Determine how many lines in the records below include the word "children" and output that number alone.

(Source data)
▼

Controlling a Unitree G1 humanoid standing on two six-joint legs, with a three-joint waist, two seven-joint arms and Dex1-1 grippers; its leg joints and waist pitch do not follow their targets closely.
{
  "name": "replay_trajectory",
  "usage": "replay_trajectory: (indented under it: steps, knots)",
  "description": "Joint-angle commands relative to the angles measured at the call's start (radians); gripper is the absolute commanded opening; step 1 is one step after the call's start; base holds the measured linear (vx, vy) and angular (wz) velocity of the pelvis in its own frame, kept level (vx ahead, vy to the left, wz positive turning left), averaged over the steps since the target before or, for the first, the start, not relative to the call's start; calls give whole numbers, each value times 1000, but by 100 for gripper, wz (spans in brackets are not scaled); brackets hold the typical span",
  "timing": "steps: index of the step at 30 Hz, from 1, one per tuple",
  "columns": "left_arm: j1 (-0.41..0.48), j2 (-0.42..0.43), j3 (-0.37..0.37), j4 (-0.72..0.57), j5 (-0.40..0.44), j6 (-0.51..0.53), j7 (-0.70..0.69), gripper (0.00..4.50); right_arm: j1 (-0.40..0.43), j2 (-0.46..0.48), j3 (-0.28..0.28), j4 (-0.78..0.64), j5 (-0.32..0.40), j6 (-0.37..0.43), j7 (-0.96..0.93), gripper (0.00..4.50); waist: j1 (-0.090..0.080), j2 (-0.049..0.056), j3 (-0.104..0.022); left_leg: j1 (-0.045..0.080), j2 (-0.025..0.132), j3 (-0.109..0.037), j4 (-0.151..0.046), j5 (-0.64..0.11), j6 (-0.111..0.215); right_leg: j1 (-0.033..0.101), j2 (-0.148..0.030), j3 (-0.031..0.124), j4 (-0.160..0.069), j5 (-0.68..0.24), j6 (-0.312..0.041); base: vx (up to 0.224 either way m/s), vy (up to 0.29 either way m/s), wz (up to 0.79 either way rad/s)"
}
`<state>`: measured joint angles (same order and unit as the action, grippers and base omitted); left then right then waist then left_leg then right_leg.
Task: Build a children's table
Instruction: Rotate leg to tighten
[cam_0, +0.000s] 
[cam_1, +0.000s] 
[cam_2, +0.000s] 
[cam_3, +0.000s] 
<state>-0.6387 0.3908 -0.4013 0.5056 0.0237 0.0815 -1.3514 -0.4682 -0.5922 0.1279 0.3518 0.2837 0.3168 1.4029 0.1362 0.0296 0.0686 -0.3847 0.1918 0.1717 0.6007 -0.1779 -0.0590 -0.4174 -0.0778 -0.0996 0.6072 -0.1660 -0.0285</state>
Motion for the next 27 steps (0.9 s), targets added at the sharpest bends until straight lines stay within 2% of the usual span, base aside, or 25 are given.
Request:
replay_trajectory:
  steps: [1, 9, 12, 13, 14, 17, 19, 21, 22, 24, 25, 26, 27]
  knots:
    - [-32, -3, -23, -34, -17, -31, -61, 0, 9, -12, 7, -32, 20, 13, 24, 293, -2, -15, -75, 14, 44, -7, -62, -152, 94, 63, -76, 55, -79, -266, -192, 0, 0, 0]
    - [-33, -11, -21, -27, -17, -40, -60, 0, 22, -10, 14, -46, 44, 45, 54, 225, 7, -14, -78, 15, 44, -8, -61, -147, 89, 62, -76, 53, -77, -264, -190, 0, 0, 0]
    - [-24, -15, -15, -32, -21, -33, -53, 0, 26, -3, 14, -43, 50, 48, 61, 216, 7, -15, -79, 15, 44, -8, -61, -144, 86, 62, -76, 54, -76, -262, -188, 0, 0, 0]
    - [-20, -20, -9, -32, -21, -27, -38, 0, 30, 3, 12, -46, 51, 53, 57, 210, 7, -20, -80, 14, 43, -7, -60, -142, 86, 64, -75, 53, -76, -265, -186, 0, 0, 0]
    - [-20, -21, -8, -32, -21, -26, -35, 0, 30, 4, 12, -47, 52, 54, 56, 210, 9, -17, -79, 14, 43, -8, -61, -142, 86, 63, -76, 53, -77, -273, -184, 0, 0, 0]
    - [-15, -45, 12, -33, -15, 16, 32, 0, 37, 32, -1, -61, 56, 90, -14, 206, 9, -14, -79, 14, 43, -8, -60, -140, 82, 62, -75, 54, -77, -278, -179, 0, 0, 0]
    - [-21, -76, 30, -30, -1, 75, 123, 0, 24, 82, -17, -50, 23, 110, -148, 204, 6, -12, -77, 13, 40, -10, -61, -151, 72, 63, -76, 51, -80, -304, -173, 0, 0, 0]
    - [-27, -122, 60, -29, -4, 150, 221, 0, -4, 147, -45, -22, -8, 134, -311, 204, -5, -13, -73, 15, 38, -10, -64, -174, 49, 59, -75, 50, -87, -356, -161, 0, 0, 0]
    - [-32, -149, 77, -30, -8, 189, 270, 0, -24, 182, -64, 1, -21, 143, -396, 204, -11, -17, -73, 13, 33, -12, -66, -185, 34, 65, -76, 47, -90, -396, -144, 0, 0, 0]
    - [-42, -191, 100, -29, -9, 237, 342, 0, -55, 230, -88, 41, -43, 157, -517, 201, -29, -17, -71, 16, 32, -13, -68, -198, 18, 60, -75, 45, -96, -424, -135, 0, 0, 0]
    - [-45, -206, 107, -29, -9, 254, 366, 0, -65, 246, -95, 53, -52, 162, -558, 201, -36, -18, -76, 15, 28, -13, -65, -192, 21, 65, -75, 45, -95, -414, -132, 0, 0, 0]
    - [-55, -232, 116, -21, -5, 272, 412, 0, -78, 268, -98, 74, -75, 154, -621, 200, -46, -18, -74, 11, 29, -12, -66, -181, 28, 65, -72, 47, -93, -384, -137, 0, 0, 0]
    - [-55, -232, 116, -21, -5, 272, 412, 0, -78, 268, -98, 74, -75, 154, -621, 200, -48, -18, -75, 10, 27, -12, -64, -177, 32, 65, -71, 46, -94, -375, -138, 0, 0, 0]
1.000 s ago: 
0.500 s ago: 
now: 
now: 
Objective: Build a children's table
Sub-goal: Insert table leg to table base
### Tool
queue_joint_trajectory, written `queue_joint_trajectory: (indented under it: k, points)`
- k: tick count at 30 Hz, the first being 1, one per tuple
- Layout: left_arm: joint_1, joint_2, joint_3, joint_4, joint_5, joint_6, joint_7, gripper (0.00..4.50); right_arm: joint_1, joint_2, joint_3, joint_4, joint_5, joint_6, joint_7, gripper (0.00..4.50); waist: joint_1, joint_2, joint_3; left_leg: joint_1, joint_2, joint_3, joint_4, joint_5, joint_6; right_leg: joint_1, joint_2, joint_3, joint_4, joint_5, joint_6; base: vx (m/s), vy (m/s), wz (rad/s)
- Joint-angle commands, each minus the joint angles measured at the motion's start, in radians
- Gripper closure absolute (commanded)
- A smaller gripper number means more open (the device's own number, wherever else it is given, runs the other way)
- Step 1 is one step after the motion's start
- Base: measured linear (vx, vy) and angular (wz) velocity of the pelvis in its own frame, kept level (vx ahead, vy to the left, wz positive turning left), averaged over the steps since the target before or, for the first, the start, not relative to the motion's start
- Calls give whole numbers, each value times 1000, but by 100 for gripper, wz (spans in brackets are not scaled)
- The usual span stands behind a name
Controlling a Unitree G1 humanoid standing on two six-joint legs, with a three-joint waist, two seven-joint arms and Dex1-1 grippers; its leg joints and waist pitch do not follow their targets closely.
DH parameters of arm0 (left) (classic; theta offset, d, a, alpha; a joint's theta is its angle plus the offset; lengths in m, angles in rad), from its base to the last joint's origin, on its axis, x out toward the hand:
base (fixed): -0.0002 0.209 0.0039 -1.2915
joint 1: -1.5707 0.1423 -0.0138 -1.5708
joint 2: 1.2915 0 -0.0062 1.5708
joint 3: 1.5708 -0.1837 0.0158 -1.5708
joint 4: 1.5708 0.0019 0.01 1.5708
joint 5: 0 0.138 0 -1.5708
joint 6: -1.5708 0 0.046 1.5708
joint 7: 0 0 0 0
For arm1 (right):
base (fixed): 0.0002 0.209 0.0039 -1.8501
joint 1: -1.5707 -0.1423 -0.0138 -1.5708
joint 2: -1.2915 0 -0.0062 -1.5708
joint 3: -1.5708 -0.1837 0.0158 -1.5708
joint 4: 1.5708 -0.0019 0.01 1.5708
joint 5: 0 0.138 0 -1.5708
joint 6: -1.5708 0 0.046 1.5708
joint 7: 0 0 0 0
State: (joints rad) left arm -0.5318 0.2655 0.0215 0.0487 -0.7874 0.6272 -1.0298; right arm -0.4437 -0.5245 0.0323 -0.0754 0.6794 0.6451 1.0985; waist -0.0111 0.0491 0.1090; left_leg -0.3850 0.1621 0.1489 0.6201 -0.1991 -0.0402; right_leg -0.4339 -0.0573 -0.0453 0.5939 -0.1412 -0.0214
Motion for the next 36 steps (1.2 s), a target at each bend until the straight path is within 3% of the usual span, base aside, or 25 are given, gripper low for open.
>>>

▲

EXPECTED ANSWER → 2